In collaboration with Slate's photo blog, Behold, we are extending the conversation with some of their featured photographers.
When Aaron Blum left West Virginia to study at Syracuse University, he quickly realized there was a lot of misunderstanding about his home state. Combined with a desire to better understand his personal history, Blum began an ongoing series, “Born and Raised,” about Appalachia that includes not only the landscape with light that inspires his imagination, but also his friends and family. Photography is a way for Blum to tell a story and he hopes viewers of “Born and Raised” will understand his a bit better.
You will find some extra questions and answers below and can read the original Slate interview here.
Tell me about when you first started thinking you could pursue a career as a photographer?
I think I make a distinction between making a living as an artist and as a photographer. I make absolutely no money as a photographer. I make most of my money selling my prints and teaching college courses, but I don’t make any shooting for other people. I do a lot of workshops and freelance education work as well. So really I have a small art business that has a lot to do with photography, but I’m not sure you could call me a commercial photographer.
I was really unsure what I would do with my career after school. I had mostly art training and like any postgraduate was terrified of what was next. My mom and one other classmate really encouraged me to apply to some exhibitions as soon as I got out of school, and to my surprise I got a lot of good feedback and then eventually it just kept snowballing and then I won the Jurors Choice Award at Center within the first year of exiting grad school. I was shocked, and that’s when I thought maybe I could make this into a career.
You seem to have entered a lot of competitions and festivals. Is that so? How has that been helpful to your career?
I have entered a lot of things at this point, but I’m starting to slow down with that a bit, and from what other people have told me that is somewhat normal. I’m starting to only enter the things I really want to do. I entered a lot at first because it seemed like a great way for people to see your work, and it was. I made a lot of important connections that way. I started realizing that some were worth it some were not. I got way more rejections than anything else. I started to learn when to enter and what they were looking for. At this point my success rate is much higher. I will say that the connections I have made are invaluable; whether making them through a review or a competition those relationships have proven to be the most important thing in my career.
If you can pinpoint a "break" that advanced your career, what would that be? Or, perhaps a shift?

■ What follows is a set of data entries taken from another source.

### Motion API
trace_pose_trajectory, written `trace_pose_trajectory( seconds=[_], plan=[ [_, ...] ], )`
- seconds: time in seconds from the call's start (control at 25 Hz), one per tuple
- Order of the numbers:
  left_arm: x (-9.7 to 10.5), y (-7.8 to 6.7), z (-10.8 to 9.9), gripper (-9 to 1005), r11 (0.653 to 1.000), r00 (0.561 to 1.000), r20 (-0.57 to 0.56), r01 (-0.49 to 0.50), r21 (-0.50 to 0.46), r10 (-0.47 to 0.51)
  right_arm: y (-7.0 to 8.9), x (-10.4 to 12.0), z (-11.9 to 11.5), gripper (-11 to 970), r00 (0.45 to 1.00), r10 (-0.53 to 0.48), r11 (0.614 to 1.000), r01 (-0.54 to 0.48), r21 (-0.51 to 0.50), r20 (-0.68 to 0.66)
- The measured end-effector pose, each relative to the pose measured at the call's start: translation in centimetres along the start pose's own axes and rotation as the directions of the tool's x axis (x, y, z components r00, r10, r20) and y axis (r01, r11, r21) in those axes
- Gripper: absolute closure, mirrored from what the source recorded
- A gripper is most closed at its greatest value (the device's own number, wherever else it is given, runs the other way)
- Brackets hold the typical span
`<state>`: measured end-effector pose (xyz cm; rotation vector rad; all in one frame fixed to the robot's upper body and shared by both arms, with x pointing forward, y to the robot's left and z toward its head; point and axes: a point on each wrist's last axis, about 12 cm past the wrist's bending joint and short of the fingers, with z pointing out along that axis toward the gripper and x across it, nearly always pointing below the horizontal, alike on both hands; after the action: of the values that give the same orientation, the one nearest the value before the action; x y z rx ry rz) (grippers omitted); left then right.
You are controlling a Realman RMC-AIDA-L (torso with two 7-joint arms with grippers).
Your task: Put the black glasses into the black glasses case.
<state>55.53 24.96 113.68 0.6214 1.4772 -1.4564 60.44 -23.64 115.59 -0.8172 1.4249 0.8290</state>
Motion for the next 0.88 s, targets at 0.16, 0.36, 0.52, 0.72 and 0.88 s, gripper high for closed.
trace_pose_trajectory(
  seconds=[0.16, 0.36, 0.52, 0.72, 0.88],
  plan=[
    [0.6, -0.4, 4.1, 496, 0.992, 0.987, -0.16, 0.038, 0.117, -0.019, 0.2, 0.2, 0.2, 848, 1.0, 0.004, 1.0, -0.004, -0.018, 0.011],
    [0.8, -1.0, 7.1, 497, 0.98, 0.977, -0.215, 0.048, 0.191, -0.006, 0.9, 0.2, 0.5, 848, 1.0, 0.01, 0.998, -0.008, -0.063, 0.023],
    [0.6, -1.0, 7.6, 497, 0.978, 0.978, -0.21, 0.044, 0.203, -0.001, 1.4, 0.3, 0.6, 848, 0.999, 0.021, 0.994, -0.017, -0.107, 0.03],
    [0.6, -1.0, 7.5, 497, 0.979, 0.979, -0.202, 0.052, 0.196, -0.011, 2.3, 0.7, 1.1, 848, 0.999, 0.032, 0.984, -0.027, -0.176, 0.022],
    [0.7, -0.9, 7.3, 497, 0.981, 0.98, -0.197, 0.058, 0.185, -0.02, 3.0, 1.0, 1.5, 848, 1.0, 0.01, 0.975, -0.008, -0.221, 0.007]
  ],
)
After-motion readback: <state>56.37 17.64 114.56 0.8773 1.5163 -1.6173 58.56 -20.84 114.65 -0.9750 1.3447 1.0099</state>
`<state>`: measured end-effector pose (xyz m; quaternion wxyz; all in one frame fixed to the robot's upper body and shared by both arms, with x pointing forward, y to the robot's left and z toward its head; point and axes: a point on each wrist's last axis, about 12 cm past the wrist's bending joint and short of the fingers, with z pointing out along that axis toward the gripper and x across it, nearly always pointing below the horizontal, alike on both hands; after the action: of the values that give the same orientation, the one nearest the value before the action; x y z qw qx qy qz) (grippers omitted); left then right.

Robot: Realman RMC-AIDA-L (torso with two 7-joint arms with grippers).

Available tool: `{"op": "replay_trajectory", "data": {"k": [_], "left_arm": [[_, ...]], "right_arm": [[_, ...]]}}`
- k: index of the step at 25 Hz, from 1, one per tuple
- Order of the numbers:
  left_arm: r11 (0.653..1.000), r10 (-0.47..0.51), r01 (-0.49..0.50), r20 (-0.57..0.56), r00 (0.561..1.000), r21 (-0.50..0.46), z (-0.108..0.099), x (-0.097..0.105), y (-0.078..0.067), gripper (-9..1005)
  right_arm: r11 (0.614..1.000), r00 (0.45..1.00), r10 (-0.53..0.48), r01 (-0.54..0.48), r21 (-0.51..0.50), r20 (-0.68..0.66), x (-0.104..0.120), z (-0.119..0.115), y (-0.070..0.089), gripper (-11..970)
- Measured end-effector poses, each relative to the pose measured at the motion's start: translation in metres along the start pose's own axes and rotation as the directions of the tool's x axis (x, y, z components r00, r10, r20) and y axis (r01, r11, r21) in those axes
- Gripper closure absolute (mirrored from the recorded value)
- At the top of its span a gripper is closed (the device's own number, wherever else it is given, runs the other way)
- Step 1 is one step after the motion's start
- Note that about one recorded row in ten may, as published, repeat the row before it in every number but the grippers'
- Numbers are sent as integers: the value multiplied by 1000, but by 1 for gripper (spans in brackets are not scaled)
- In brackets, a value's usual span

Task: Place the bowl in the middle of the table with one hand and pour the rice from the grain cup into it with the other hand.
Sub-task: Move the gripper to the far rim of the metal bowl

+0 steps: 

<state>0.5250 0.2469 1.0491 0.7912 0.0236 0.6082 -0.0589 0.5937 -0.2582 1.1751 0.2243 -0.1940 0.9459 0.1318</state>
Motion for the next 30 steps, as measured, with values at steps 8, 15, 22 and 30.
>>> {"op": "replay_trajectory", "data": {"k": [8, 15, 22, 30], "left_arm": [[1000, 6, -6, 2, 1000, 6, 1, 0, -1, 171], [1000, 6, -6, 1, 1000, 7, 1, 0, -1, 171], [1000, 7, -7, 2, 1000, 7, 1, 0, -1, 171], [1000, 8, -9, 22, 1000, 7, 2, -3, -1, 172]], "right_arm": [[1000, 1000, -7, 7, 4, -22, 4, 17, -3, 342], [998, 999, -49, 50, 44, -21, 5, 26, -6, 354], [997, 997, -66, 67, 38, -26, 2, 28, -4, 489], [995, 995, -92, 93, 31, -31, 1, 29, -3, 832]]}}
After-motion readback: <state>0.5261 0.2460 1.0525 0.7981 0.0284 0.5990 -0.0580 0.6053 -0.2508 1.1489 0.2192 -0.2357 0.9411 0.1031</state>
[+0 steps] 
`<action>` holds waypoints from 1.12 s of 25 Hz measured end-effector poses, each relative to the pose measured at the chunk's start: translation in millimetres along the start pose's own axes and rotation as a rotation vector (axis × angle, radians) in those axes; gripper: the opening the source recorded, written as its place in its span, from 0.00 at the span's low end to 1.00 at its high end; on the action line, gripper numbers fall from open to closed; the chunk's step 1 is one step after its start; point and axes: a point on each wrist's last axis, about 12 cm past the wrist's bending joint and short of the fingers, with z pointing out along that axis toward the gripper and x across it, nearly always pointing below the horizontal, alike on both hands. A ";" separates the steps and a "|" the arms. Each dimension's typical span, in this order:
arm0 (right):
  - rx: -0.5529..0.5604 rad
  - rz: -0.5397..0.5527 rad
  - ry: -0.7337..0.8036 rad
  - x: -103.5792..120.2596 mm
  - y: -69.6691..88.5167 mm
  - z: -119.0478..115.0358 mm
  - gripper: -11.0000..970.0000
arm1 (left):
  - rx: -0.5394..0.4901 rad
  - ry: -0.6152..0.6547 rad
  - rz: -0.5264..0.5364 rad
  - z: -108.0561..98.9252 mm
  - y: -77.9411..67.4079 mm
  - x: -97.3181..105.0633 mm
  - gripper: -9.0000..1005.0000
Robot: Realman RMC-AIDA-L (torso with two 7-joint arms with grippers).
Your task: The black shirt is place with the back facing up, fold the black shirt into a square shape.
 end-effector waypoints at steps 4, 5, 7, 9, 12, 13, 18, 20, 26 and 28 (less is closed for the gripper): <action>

That’s really hard to say. Everything seems to be more about momentum and not one big moment for me. It has been more about taking one opportunity and transferring it into another. There have been big memorable moments for sure. Like I said earlier The Center award was big, being chosen to be the Carnegie Museum of Arts representative for the Leopold Godowsky Color Photography Awards and being recognized by the PRC in Boston was amazing, having a show with Doug Dubois my Professor and mentor at Syracuse was very rewarding, but I think the biggest moment was being named one of the FOAM Talents this year. I got cold sweats when I saw the cover, which read “21 artists that will define the future of contemporary photography” that was an amazing moment, but also terrifying. It’s a lot of pressure in a good way.
Your work is included in museums. Do you have gallery representation? If so, describe that relationship. If not, tell me about how you market yourself?
I do not have gallery representation. It something that I have thought about of course, and I’m sure I could sell more prints if I did, but I would also have to split the commission. I think you really have to find the right gallery as well. I have been always told it’s a little bit like getting married. You have to find the perfect gallery or set of galleries. So if the right one came along of course I would do it. For now though I have a presence online through social media and I keep in contact with the people I have met. I do portfolio reviews every so often, and if I need to get my work in front of someone I put out the call and see if someone can help me get some time with the person I want to see. Usually that works. If you are honest, and nice and help others in the community it will come back around.